§ **Instructions for the task**: Restate word for word every line from the top of the data below down through the line that holds "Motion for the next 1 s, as".

= = = = = = =

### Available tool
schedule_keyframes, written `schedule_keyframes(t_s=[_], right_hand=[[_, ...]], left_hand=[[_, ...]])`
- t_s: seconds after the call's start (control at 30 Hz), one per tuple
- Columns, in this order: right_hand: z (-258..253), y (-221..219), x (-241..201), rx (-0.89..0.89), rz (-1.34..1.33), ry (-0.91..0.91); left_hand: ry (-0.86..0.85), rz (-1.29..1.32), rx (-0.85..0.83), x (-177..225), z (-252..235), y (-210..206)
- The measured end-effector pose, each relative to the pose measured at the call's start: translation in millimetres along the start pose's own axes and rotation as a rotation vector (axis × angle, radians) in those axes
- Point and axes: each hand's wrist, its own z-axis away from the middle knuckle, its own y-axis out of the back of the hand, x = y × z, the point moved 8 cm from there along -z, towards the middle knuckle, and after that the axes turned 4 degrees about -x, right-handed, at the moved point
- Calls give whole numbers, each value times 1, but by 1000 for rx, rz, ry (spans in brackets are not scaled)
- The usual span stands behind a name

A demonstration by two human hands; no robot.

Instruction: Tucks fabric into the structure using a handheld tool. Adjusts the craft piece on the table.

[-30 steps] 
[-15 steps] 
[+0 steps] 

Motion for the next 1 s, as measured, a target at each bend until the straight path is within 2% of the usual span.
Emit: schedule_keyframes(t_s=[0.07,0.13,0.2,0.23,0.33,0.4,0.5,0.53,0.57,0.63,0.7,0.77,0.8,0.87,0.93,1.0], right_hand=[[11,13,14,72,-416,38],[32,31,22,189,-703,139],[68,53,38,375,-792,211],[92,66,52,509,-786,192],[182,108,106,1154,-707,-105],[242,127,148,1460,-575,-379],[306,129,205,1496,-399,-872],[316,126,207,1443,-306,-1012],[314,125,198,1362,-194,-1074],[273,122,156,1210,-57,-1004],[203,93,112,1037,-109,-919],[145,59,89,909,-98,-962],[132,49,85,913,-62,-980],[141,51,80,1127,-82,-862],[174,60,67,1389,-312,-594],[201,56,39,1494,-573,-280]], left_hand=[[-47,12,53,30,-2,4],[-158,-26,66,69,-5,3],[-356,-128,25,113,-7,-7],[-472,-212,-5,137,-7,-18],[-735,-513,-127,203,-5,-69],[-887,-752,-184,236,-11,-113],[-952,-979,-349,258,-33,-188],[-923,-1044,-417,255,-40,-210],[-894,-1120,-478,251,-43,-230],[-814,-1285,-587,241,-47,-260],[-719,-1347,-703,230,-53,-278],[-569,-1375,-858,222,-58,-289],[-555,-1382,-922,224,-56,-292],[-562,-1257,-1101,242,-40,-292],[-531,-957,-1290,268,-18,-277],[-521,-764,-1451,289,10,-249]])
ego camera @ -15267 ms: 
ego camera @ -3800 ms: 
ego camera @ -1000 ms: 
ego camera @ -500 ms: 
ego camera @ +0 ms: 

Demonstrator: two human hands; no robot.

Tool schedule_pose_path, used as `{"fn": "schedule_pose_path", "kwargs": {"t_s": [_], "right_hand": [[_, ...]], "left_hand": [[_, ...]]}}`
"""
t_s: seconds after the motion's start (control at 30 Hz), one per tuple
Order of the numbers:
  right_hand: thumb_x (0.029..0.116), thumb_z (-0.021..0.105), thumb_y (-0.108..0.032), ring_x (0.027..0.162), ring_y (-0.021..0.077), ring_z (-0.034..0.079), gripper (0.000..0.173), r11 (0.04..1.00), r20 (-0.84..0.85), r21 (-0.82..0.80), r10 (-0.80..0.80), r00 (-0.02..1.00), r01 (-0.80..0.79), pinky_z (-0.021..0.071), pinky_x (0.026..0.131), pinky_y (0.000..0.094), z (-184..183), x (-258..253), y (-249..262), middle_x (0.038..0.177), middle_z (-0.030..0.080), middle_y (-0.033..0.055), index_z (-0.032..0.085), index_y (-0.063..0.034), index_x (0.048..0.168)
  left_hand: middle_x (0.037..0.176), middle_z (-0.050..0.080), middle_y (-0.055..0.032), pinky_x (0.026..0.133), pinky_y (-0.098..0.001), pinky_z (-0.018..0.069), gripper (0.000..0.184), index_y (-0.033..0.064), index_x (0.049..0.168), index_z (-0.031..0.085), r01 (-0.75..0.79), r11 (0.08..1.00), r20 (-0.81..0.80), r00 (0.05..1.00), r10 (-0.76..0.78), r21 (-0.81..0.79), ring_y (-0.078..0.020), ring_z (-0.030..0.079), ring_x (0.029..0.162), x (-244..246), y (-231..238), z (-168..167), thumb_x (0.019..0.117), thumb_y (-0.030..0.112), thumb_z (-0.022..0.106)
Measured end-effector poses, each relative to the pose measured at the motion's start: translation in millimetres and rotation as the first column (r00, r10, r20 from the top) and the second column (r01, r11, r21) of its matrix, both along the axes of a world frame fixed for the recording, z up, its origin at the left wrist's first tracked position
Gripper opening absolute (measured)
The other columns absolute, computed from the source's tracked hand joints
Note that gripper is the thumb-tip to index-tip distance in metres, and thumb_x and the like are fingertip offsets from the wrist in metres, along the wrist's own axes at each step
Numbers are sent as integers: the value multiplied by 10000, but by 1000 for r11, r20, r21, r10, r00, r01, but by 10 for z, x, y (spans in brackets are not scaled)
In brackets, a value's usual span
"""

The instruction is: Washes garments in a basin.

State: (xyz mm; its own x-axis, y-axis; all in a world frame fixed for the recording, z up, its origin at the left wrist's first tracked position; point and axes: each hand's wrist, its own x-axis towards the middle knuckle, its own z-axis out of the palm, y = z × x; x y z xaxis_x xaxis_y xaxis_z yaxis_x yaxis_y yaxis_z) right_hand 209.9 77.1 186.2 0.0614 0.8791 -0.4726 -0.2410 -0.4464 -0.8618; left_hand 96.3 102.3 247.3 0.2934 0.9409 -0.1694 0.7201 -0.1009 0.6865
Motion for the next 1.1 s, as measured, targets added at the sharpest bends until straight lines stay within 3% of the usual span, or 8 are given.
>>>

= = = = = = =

§ **Answer below**:
### Available tool
schedule_keyframes, written `schedule_keyframes(t_s=[_], right_hand=[[_, ...]], left_hand=[[_, ...]])`
- t_s: seconds after the call's start (control at 30 Hz), one per tuple
- Columns, in this order: right_hand: z (-258..253), y (-221..219), x (-241..201), rx (-0.89..0.89), rz (-1.34..1.33), ry (-0.91..0.91); left_hand: ry (-0.86..0.85), rz (-1.29..1.32), rx (-0.85..0.83), x (-177..225), z (-252..235), y (-210..206)
- The measured end-effector pose, each relative to the pose measured at the call's start: translation in millimetres along the start pose's own axes and rotation as a rotation vector (axis × angle, radians) in those axes
- Point and axes: each hand's wrist, its own z-axis away from the middle knuckle, its own y-axis out of the back of the hand, x = y × z, the point moved 8 cm from there along -z, towards the middle knuckle, and after that the axes turned 4 degrees about -x, right-handed, at the moved point
- Calls give whole numbers, each value times 1, but by 1000 for rx, rz, ry (spans in brackets are not scaled)
- The usual span stands behind a name

A demonstration by two human hands; no robot.

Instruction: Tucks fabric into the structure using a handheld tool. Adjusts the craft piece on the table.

[-30 steps] 
[-15 steps] 
[+0 steps] 

Motion for the next 1 s, as measured, a target at each bend until the straight path is within 2% of the usual span.

That is the entire output.